El rostro del viejo sacerdote se ensombreció.
—En este templo se expresa el Ka, y sólo él. Los asuntos humanos no le conciernen.
—Atum ha vencido a la serpiente de las tinieblas —recordó Nitis—. ¿Acaso no dais importancia a esa señal del cielo?
El guardián del laberinto reflexionó largo rato.
—Ya no suelo recibir visitantes. Este lugar está consagrado al silencio, a la meditación y al recuerdo.

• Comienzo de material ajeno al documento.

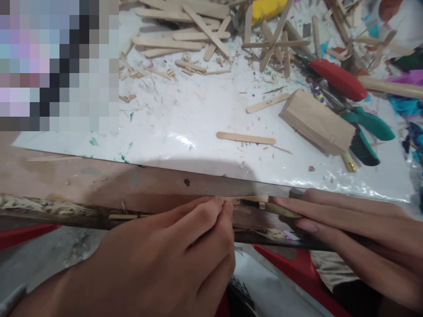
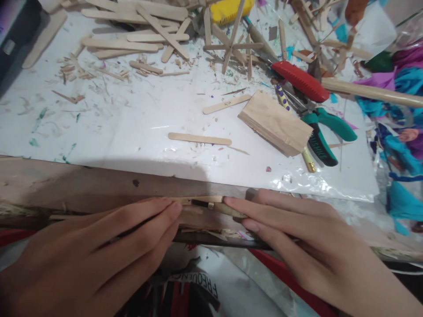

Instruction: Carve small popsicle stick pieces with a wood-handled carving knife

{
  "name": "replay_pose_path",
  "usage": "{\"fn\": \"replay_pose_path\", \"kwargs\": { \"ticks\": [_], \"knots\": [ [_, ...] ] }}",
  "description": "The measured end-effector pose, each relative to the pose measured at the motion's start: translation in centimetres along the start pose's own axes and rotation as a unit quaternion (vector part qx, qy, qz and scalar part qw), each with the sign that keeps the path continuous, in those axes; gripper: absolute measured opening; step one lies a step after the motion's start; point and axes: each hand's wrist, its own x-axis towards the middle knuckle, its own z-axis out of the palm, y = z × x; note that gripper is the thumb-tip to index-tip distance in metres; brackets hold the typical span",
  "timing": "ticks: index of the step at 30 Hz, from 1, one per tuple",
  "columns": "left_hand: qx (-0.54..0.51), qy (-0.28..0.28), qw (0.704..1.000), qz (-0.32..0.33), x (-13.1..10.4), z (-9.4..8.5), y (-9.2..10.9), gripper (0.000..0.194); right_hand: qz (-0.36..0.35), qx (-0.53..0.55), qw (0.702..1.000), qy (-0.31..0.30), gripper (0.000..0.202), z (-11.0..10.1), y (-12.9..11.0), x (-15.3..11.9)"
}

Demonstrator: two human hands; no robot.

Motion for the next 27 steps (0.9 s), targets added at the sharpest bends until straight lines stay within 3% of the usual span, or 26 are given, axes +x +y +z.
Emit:
{"fn": "replay_pose_path", "kwargs": {
  "ticks": [12,27],
  "knots": [
    [-0.004,0.002,1.000,-0.005,0.1,0.0,-0.1,0.043,-0.012,-0.001,1.000,-0.015,0.066,-0.2,0.6,0.5],
    [0.005,-0.005,1.000,-0.001,0.3,0.0,-0.1,0.045,-0.036,0.000,0.999,-0.027,0.073,-0.2,0.9,0.4]
  ]
}}
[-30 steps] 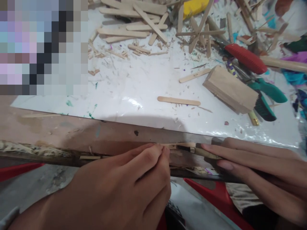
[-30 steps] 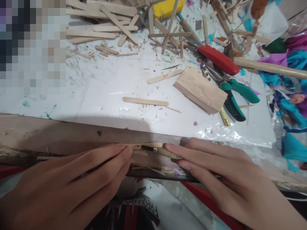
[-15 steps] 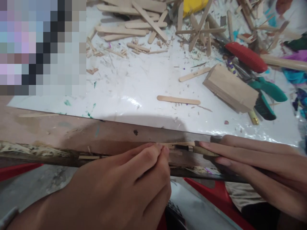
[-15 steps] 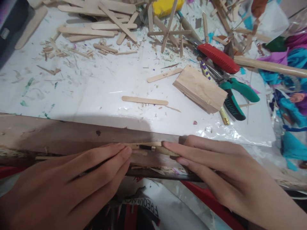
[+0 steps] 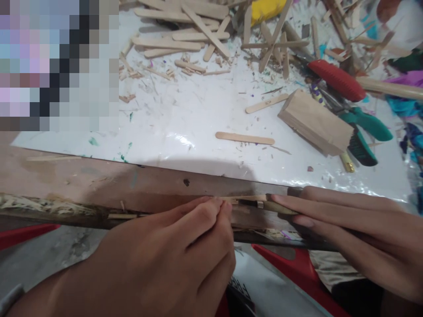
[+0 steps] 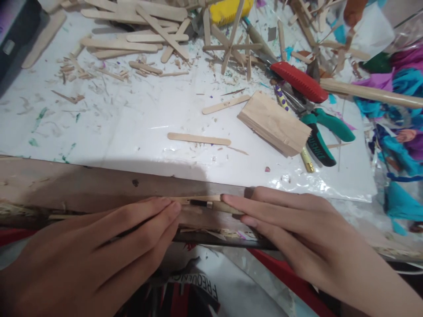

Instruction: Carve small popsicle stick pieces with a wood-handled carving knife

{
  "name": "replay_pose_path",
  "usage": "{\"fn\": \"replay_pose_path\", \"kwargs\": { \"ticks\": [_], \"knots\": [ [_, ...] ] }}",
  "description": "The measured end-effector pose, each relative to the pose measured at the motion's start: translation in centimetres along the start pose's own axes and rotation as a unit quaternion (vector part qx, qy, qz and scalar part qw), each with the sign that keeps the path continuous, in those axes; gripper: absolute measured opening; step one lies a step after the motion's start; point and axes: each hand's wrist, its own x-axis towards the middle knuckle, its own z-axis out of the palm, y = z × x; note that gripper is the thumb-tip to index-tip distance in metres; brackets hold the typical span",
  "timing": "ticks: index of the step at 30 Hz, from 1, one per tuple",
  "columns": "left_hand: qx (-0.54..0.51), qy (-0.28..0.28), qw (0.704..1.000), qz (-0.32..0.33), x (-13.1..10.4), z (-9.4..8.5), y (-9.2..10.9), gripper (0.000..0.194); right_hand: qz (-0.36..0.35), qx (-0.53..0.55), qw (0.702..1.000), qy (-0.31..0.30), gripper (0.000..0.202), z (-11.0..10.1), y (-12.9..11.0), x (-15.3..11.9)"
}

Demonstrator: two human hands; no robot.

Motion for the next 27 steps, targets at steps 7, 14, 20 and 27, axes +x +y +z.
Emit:
{"fn": "replay_pose_path", "kwargs": {
  "ticks": [7,14,20,27],
  "knots": [
    [-0.003,0.002,1.000,-0.004,0.1,0.0,0.0,0.044,0.007,-0.003,1.000,0.008,0.070,0.2,-0.3,0.0],
    [-0.012,0.018,1.000,-0.023,0.3,0.2,0.9,0.045,0.005,-0.023,1.000,0.006,0.073,0.1,-1.1,1.4],
    [-0.022,0.030,0.999,-0.038,0.8,0.2,0.8,0.054,-0.021,-0.037,0.999,-0.008,0.070,-0.3,-0.5,1.4],
    [-0.024,0.040,0.998,-0.036,0.9,0.4,0.6,0.054,-0.032,-0.029,0.999,-0.009,0.060,-0.6,-0.3,2.1]
  ]
}}
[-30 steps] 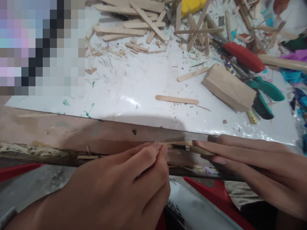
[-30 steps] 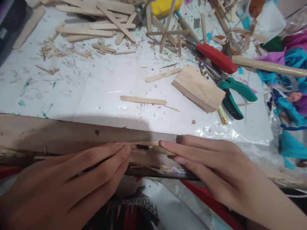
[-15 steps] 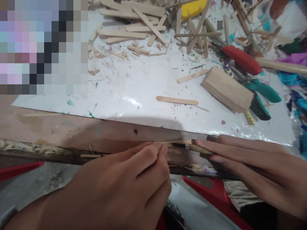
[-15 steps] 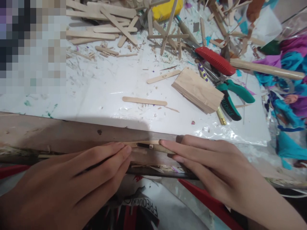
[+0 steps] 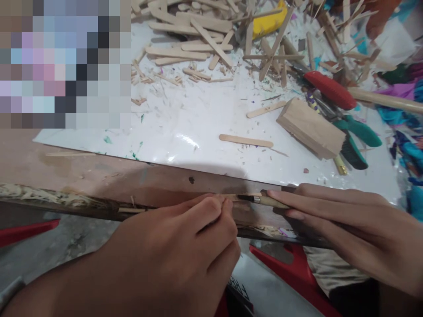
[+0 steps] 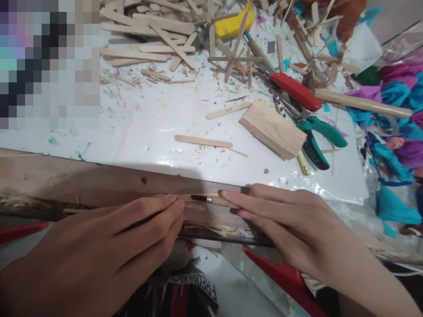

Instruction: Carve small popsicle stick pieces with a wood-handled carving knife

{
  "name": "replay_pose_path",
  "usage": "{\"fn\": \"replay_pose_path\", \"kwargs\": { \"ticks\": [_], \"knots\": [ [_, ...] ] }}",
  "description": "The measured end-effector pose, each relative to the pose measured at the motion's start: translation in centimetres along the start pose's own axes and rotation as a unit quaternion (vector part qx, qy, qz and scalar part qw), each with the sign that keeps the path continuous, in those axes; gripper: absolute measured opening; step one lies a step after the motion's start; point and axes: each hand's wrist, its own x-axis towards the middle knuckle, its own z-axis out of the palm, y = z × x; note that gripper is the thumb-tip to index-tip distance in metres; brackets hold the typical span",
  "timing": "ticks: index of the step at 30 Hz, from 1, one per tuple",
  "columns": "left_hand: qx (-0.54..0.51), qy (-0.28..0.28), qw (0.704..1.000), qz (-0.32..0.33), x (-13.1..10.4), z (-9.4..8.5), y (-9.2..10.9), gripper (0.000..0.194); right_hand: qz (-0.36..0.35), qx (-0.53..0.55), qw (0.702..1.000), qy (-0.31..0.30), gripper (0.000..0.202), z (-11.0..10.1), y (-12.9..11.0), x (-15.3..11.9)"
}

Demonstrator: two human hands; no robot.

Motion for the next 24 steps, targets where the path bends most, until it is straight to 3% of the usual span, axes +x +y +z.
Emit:
{"fn": "replay_pose_path", "kwargs": {
  "ticks": [4,7,14,24],
  "knots": [
    [-0.009,0.006,1.000,-0.002,-0.09,-0.02,0.10,0.052,-0.005,-0.009,1.000,0.002,0.039,-0.09,0.18,0.20],
    [-0.008,0.005,1.000,0.004,-0.10,-0.12,-0.06,0.051,-0.007,0.002,1.000,-0.004,0.034,-0.03,0.26,0.09],
    [0.001,0.014,1.000,0.010,-0.04,-0.03,-0.47,0.054,0.013,0.014,1.000,0.005,0.063,0.05,0.01,-0.38],
    [-0.008,0.027,1.000,-0.001,0.04,0.26,-0.14,0.058,0.018,0.016,1.000,-0.002,0.068,0.09,-0.24,0.14]
  ]
}}
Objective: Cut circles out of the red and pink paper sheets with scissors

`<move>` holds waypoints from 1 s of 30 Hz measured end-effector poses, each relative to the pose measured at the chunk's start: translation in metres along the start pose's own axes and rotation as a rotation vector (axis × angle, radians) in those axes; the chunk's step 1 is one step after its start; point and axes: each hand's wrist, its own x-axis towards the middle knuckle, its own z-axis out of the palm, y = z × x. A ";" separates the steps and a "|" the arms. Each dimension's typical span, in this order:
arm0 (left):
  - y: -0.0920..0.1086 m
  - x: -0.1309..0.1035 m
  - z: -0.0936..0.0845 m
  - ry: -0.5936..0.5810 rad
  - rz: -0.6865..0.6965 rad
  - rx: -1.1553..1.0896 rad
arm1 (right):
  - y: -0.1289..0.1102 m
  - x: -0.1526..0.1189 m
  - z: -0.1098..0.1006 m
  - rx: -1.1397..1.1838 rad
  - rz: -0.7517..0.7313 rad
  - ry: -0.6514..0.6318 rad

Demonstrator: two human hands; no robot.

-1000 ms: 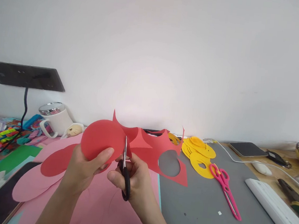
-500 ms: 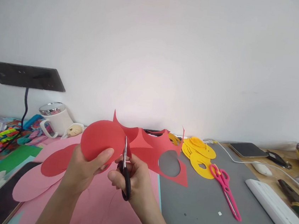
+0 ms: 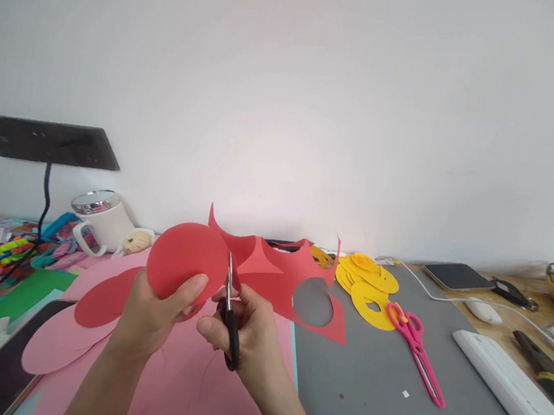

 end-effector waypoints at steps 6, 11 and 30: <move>0.001 -0.001 0.001 -0.048 0.009 0.021 | -0.003 0.000 -0.003 -0.002 -0.079 -0.010; 0.001 -0.002 0.001 -0.060 0.000 -0.001 | -0.004 0.001 -0.002 0.013 -0.039 0.005; -0.001 0.002 -0.001 -0.061 0.046 -0.021 | -0.002 -0.001 -0.003 -0.065 -0.016 0.017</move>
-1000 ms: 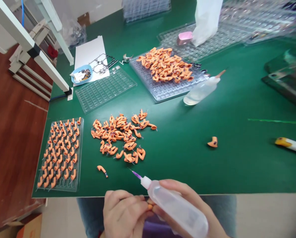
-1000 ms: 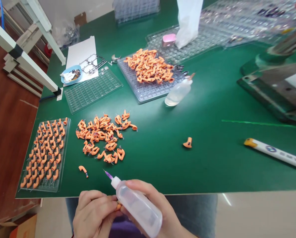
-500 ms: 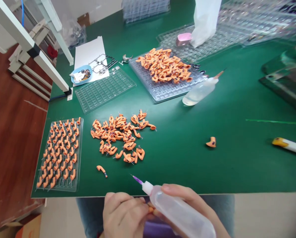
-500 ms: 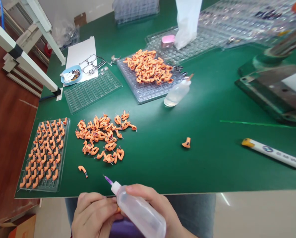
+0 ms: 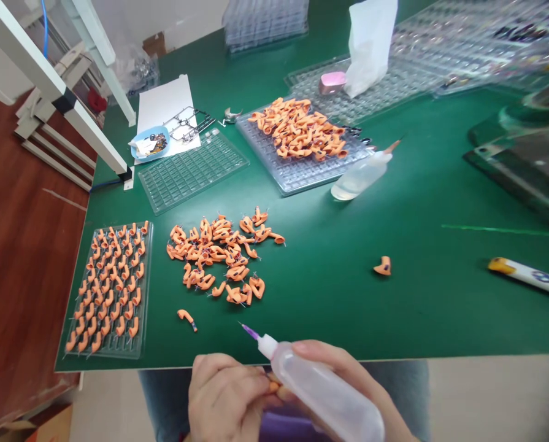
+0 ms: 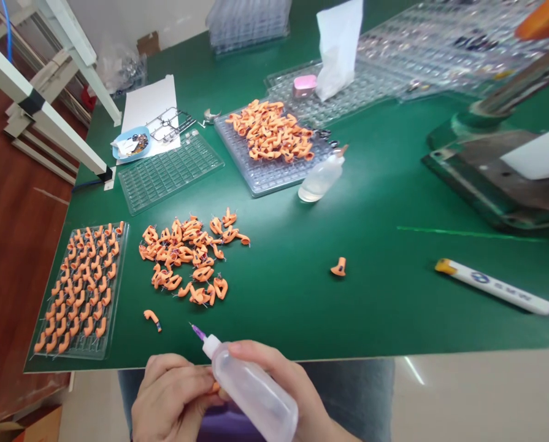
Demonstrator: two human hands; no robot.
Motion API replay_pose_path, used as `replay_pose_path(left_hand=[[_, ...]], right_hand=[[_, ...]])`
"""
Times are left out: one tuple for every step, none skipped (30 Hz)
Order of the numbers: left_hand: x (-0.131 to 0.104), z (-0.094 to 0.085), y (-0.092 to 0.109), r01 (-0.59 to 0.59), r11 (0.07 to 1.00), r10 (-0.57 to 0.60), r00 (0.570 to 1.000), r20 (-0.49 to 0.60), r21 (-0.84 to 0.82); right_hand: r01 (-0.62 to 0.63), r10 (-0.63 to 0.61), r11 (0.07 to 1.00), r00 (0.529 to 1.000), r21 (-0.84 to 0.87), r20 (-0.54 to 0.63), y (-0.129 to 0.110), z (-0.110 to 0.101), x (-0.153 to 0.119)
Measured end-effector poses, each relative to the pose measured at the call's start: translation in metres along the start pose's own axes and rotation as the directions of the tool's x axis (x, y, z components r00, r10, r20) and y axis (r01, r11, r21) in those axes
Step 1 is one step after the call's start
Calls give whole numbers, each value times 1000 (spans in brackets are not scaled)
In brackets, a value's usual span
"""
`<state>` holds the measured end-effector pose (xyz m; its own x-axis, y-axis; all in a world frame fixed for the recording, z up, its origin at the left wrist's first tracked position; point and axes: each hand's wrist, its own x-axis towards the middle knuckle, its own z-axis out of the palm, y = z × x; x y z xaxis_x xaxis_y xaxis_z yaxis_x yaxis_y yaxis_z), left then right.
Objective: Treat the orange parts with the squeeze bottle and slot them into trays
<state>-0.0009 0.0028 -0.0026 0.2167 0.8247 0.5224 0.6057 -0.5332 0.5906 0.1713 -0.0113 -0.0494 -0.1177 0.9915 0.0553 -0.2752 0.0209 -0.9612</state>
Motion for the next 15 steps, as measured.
replay_pose_path(left_hand=[[0,0,0,-3,1000,3,1000,-2,16],[0,0,-1,-12,999,13,1000,-6,35],[-1,0,-1,-26,998,27,1000,-10,58],[-2,0,-1,-37,996,38,999,-14,83],[-3,1,-1,-43,993,45,999,-11,110],[-4,1,-1,-51,990,53,999,-4,134],[-6,2,-1,-63,986,63,998,7,157],[-7,2,0,-82,980,80,997,21,180],[-8,2,0,-107,974,102,994,39,200],[-8,2,0,-135,967,125,990,58,216],[-8,2,1,-160,960,148,986,71,231],[-8,1,1,-177,953,163,984,77,246],[-8,0,0,-182,949,168,983,78,259],[-8,0,0,-176,947,163,984,69,269],[-8,-1,-1,-158,948,149,987,51,277]], right_hand=[[-9,10,1000,1000,29,-28,-2,1,3],[-14,17,999,997,50,-69,-4,2,6],[-14,20,998,993,53,-116,-7,2,9],[-8,14,999,986,37,-168,-10,2,11],[7,-4,1000,975,12,-224,-12,3,14],[22,-26,1000,964,-21,-265,-14,5,16],[35,-50,998,956,-59,-289,-16,7,18],[54,-83,993,950,-103,-302,-16,9,18],[81,-125,985,943,-152,-308,-15,13,18],[105,-164,974,938,-200,-304,-13,16,16],[126,-196,962,936,-242,-294,-9,19,14],[143,-222,951,933,-272,-282,-5,22,12],[161,-245,943,929,-290,-279,-1,24,9],[170,-257,939,925,-297,-280,4,25,6],[169,-257,939,923,-299,-285,8,25,4]])
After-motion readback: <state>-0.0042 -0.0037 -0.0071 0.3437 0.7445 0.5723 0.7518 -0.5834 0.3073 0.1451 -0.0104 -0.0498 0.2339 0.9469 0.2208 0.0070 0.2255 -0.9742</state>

—Mis compañeros y yo misma estamos buscando la verdad. Y sin vuestro apoyo, fracasaremos.
—Puesto que los dioses os ayudan, no lo eludiré. Tal vez lo que buscáis se encuentre en los alrededores de Shedit,[8] la capital del Fayum. ¿Vive Sobek en el lago todavía? No lo sé. De ser así, vuestra aventura se detendrá allí, pues nadie escapa de las fauces del cocodrilo. Ascendiendo de las aguas subterráneas, moldea el nuevo sol y devora lo perecedero. Adiós, sacerdotisa de Neit.